Without including any pictures, retype exactly the lines from the top of the records through the line containing "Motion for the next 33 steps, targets", that final line included.

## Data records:
####################

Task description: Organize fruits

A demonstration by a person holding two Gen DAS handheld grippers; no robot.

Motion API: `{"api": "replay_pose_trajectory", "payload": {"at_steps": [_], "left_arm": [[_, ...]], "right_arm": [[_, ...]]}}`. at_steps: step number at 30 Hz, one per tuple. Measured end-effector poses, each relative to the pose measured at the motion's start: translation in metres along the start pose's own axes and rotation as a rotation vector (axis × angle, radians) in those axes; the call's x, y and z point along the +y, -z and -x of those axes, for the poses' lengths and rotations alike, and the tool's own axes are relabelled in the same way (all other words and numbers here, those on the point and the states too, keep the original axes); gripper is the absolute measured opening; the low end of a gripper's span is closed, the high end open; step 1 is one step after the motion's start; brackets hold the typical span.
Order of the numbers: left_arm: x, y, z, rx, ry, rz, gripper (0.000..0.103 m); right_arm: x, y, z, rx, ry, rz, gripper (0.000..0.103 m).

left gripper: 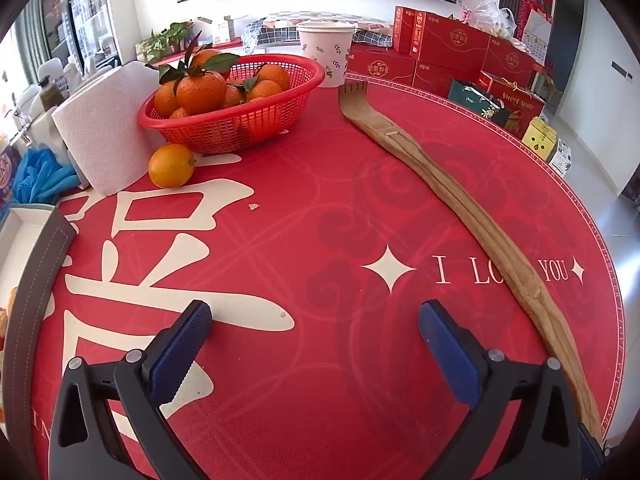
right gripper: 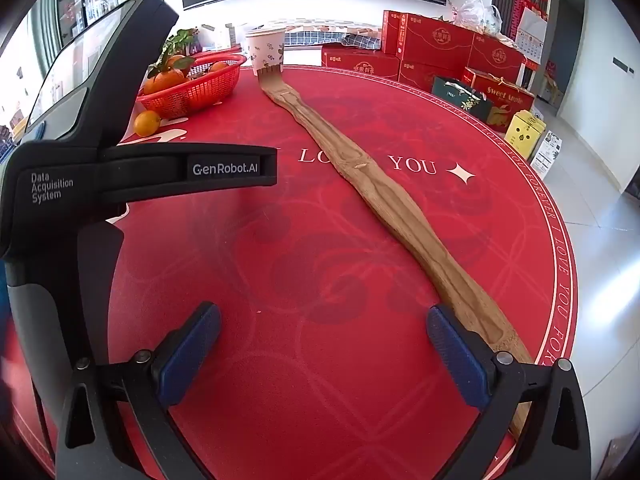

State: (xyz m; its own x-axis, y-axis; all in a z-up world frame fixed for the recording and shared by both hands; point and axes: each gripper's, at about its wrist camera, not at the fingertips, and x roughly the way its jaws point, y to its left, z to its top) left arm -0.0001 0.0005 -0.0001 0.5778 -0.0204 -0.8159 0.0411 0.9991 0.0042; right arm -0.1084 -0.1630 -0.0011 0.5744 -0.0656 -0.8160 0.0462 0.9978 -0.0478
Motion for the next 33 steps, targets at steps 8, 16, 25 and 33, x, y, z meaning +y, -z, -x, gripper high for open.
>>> {"api": "replay_pose_trajectory", "payload": {"at_steps": [8,16,25,33], "left_arm": [[0.0002,0.0,0.0,0.0,0.008,0.006,0.103],[0.0002,0.0,-0.0001,0.0,0.008,0.006,0.103],[0.0002,0.0,-0.0001,0.0,0.008,0.006,0.103],[0.0002,0.0,-0.0001,0.0,0.008,0.006,0.103]], "right_arm": [[0.0042,-0.0016,-0.0041,0.007,0.012,-0.015,0.103],[0.0011,0.0022,0.0005,-0.003,0.006,-0.005,0.103],[0.0021,0.0006,-0.0005,0.008,0.012,-0.013,0.103],[0.0032,0.0,-0.0003,0.006,0.014,-0.013,0.103]]}}
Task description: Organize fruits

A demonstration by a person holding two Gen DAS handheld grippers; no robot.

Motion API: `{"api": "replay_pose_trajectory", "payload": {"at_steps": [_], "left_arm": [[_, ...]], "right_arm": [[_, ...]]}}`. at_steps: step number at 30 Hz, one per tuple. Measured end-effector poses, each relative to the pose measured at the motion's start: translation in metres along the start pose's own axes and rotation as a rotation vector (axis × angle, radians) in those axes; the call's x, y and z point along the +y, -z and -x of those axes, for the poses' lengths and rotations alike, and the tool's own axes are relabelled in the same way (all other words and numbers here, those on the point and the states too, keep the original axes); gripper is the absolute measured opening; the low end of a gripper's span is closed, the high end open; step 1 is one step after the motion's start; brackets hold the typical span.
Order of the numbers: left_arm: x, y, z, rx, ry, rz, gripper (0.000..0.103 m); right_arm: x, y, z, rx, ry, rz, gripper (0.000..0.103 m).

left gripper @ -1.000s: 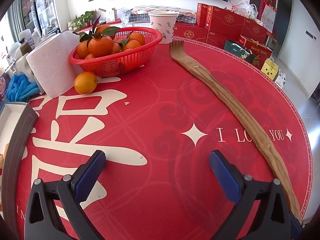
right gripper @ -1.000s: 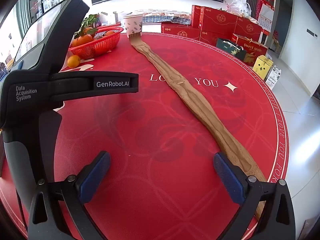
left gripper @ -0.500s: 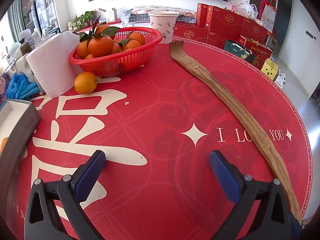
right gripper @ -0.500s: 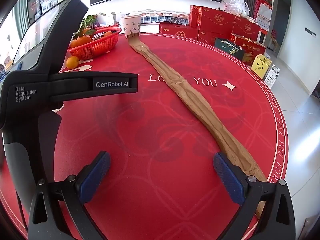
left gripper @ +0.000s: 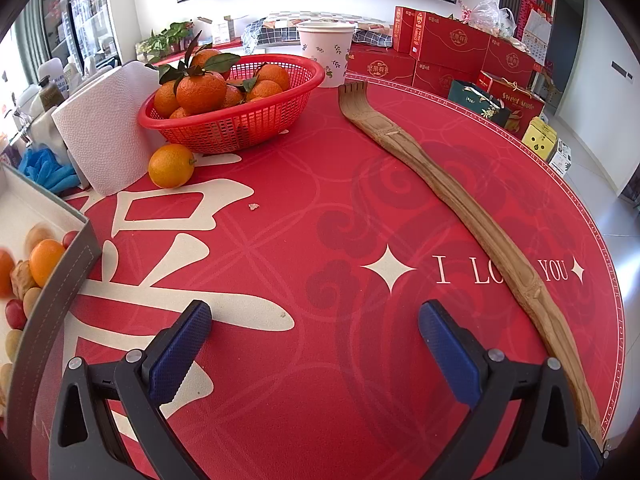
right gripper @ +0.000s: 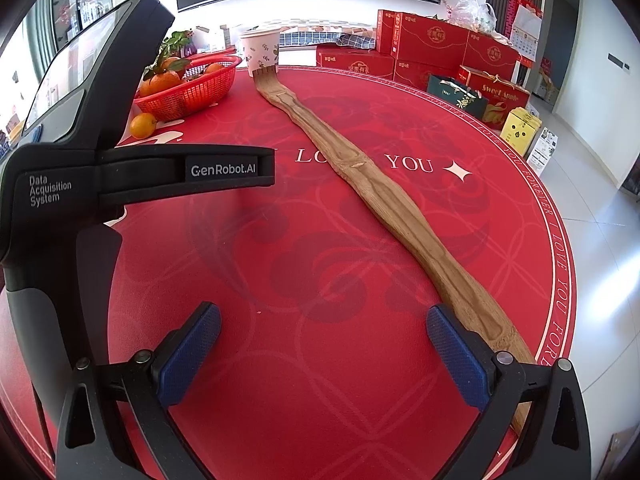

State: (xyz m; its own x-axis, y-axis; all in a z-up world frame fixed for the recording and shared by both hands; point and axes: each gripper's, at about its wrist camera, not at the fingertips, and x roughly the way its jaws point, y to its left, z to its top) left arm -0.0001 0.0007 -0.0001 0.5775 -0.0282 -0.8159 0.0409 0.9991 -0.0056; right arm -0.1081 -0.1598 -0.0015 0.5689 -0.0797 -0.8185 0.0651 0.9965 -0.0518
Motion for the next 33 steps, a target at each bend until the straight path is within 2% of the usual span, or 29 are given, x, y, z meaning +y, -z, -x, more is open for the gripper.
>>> {"api": "replay_pose_trajectory", "payload": {"at_steps": [33], "left_arm": [[0.0,0.0,0.0,0.0,0.0,0.0,0.103]], "right_arm": [[-0.0019,-0.0004,0.0013,0.004,0.007,-0.008,0.103]]}}
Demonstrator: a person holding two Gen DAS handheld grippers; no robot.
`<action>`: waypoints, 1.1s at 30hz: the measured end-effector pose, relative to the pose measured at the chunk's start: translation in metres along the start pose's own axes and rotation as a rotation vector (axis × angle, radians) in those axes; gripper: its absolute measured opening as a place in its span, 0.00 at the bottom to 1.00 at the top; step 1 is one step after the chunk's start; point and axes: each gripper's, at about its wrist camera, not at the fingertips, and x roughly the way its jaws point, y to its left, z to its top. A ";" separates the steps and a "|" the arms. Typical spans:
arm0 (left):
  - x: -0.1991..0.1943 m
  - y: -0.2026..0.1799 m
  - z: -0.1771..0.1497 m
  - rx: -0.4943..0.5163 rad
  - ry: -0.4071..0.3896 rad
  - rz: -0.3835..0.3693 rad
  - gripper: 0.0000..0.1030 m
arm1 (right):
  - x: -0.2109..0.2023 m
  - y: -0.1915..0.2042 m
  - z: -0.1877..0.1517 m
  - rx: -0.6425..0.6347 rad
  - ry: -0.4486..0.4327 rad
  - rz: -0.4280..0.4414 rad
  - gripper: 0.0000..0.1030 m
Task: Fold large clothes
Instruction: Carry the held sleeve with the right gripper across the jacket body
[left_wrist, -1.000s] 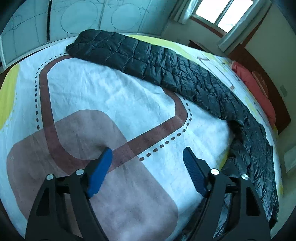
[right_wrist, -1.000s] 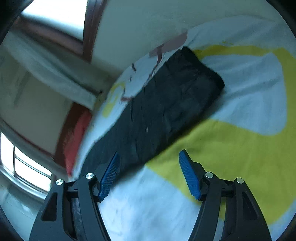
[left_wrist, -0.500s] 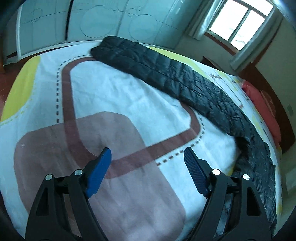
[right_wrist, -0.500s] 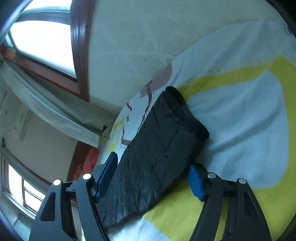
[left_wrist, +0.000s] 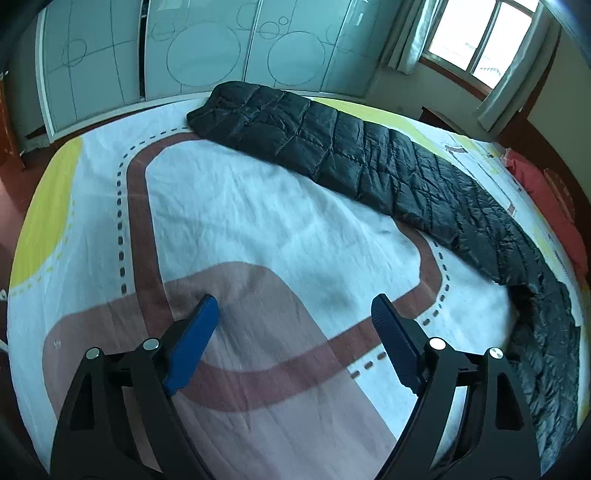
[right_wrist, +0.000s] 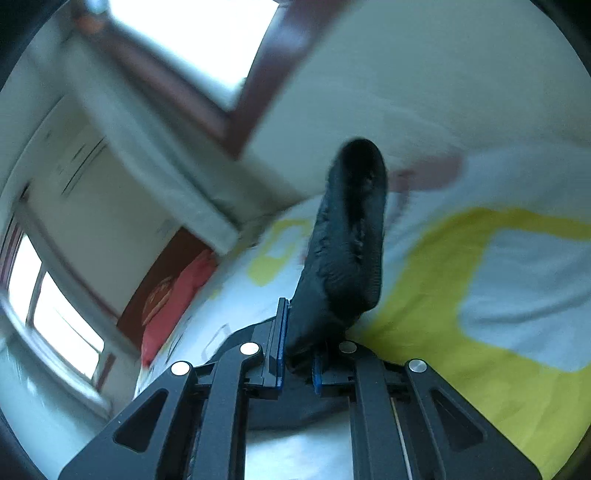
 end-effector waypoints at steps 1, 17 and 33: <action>0.001 -0.001 0.000 0.016 -0.005 0.009 0.82 | 0.004 0.019 -0.004 -0.037 0.011 0.016 0.10; 0.018 -0.008 0.007 0.119 -0.042 0.102 0.87 | 0.106 0.260 -0.172 -0.457 0.350 0.255 0.10; 0.021 -0.011 0.005 0.143 -0.050 0.112 0.91 | 0.161 0.373 -0.341 -0.697 0.698 0.354 0.10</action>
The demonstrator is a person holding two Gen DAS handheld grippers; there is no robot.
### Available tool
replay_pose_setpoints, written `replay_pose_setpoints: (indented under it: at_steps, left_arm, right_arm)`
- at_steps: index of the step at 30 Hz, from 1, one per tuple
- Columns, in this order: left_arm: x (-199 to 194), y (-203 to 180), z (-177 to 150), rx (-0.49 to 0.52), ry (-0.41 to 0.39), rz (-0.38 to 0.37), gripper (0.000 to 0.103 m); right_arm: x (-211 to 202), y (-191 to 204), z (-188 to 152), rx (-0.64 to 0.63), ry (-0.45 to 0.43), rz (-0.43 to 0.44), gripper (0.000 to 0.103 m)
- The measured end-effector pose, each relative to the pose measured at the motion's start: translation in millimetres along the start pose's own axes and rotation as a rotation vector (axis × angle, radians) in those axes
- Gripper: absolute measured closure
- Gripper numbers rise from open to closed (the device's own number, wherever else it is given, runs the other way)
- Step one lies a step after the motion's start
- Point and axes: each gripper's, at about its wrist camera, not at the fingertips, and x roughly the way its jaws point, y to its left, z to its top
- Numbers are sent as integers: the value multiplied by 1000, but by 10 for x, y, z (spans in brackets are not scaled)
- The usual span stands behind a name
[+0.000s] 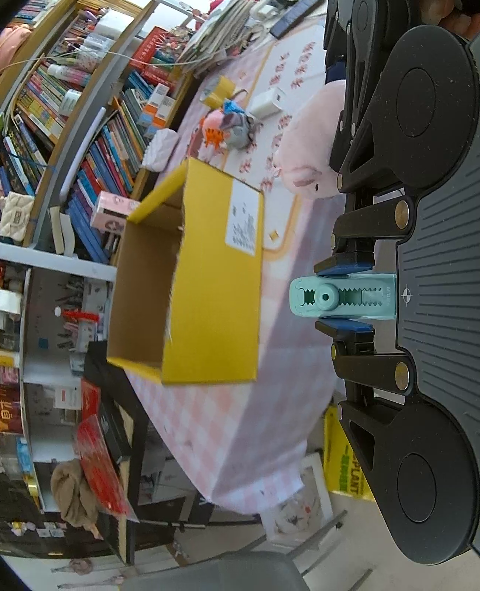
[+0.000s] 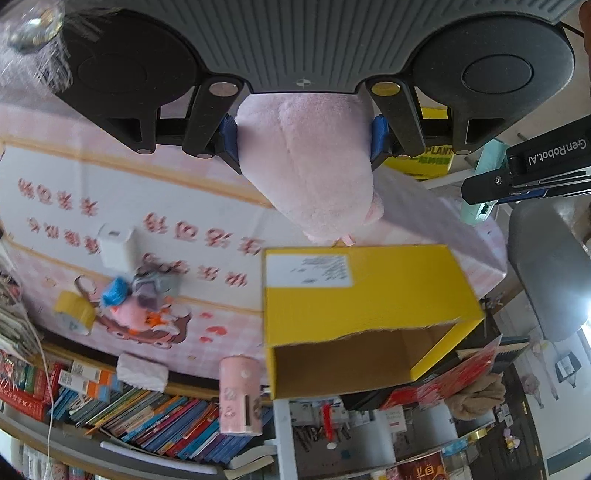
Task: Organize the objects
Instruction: 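Carry the pig in the right tool and green toy in the left tool toward the yellow box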
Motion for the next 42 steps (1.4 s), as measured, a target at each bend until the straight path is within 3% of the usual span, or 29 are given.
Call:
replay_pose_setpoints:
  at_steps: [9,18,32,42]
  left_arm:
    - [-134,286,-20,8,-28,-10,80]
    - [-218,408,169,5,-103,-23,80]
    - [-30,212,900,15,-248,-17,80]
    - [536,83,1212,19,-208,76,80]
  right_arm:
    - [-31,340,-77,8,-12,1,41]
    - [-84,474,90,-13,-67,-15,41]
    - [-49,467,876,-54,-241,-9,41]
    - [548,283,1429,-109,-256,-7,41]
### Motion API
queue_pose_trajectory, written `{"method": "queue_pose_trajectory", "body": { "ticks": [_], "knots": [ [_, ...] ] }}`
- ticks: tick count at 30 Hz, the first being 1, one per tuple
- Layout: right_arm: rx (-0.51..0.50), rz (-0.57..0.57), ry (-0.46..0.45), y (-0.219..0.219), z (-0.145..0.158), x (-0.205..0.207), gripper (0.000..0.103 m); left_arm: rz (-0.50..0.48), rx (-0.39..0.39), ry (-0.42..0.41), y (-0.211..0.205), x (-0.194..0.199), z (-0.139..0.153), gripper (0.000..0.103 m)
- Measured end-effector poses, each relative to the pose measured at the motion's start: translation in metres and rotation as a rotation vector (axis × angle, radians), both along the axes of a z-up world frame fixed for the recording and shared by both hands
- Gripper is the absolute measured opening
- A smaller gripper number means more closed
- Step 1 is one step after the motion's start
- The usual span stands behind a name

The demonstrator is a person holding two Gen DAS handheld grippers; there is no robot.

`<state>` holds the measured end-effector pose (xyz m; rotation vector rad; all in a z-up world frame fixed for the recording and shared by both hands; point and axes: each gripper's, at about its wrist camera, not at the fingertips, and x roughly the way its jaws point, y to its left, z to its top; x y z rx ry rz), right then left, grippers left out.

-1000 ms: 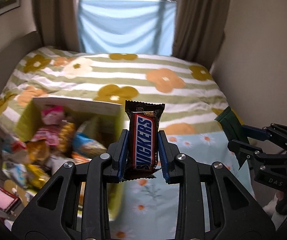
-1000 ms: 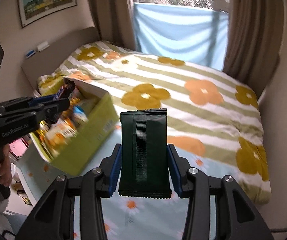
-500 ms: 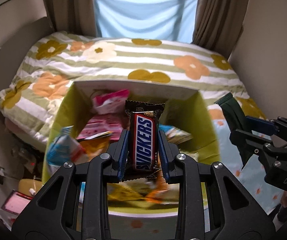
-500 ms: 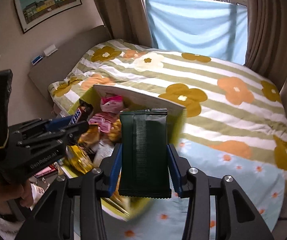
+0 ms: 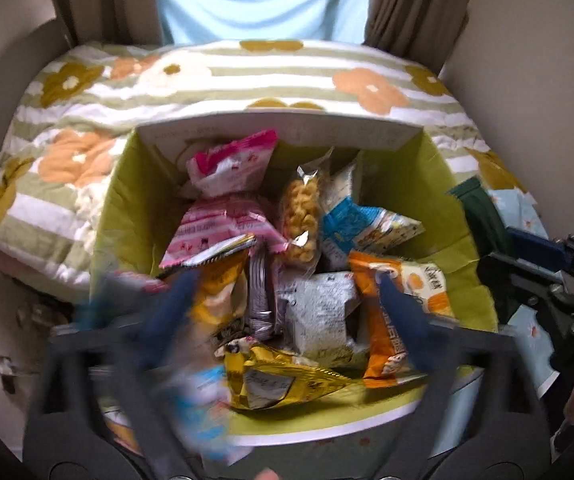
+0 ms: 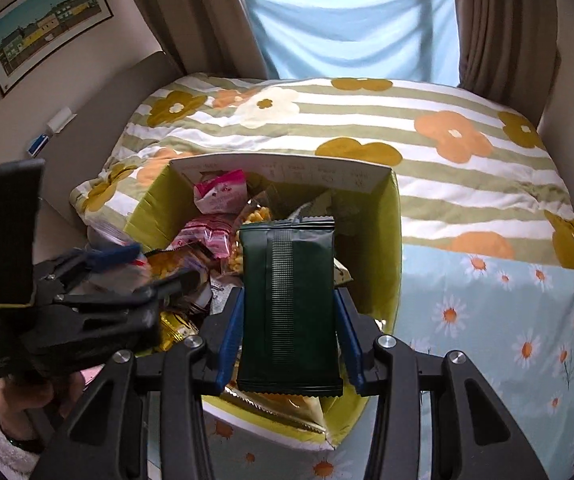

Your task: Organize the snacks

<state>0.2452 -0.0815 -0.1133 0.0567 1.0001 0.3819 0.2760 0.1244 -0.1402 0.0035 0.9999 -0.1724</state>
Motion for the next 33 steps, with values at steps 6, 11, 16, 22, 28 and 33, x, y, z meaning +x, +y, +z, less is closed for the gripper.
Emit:
{"method": "queue_pose_trajectory", "body": {
  "ticks": [6, 11, 16, 22, 28, 33],
  "knots": [
    [0.008, -0.038, 0.026, -0.008, -0.005, 0.003, 0.04, -0.049, 0.059, -0.068, -0.01, -0.018, 0.02, 0.103],
    [0.02, -0.025, 0.036, 0.0, -0.004, 0.004, 0.04, -0.04, 0.065, -0.096, 0.001, -0.033, 0.032, 0.103],
    [0.031, 0.005, 0.053, 0.019, -0.009, 0.017, 0.057, -0.001, 0.046, -0.1, 0.015, -0.038, 0.033, 0.103],
    [0.046, -0.018, 0.044, 0.021, -0.02, 0.017, 0.103, 0.016, 0.052, -0.096, 0.021, -0.045, 0.03, 0.103],
    [0.057, -0.071, 0.051, 0.007, -0.019, 0.008, 0.103, -0.005, 0.074, -0.094, 0.017, -0.047, 0.022, 0.103],
    [0.067, -0.141, 0.003, -0.007, 0.002, -0.001, 0.103, -0.026, 0.053, -0.103, 0.013, -0.049, 0.023, 0.103]
  ]
}}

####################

## Solution:
Task description: Organize fruits

A demonstration by a person holding two Gen DAS handheld grippers; no robot.

Motion API: `{"api": "replay_pose_trajectory", "payload": {"at_steps": [_], "left_arm": [[_, ...]], "right_arm": [[_, ...]]}}`. at_steps: step number at 30 Hz, one per tuple. Measured end-effector poses, each relative to the pose measured at the motion's start: translation in metres along the start pose's own axes and rotation as a rotation vector (axis × angle, radians) in those axes; the call's x, y and z point along the +y, -z and -x of those axes, for the poses' lengths and rotations alike, and the tool's own axes are relabelled in the same way (all other words and numbers here, those on the point and the states too, keep the original axes); gripper is the absolute measured opening; the low end of a gripper's span is closed, the high end open; step 1 is one step after the motion's start; brackets hold the typical span.
Order of the numbers: left_arm: x, y, z, rx, ry, rz, gripper (0.000..0.103 m); right_arm: x, y, z, rx, ry, rz, gripper (0.000..0.103 m).

left gripper: 
right gripper: 

State: (xyz m; its own x-axis, y-axis; all in a z-up world frame fixed for the recording and shared by both hands; point and axes: each gripper's, at about its wrist camera, not at the fingertips, and x roughly the way its jaws point, y to its left, z to its top) left arm -0.0001 0.0005 -0.0001 0.5778 -0.0204 -0.8159 0.0411 0.9991 0.0042; right arm -0.1084 -0.1630 -0.0011 0.5744 -0.0656 -0.8160 0.0462 0.9978 -0.0478
Motion for the next 33 steps, targets at steps 8, 16, 25 and 33, x, y, z meaning +y, -z, -x, gripper high for open.

No more output will be given.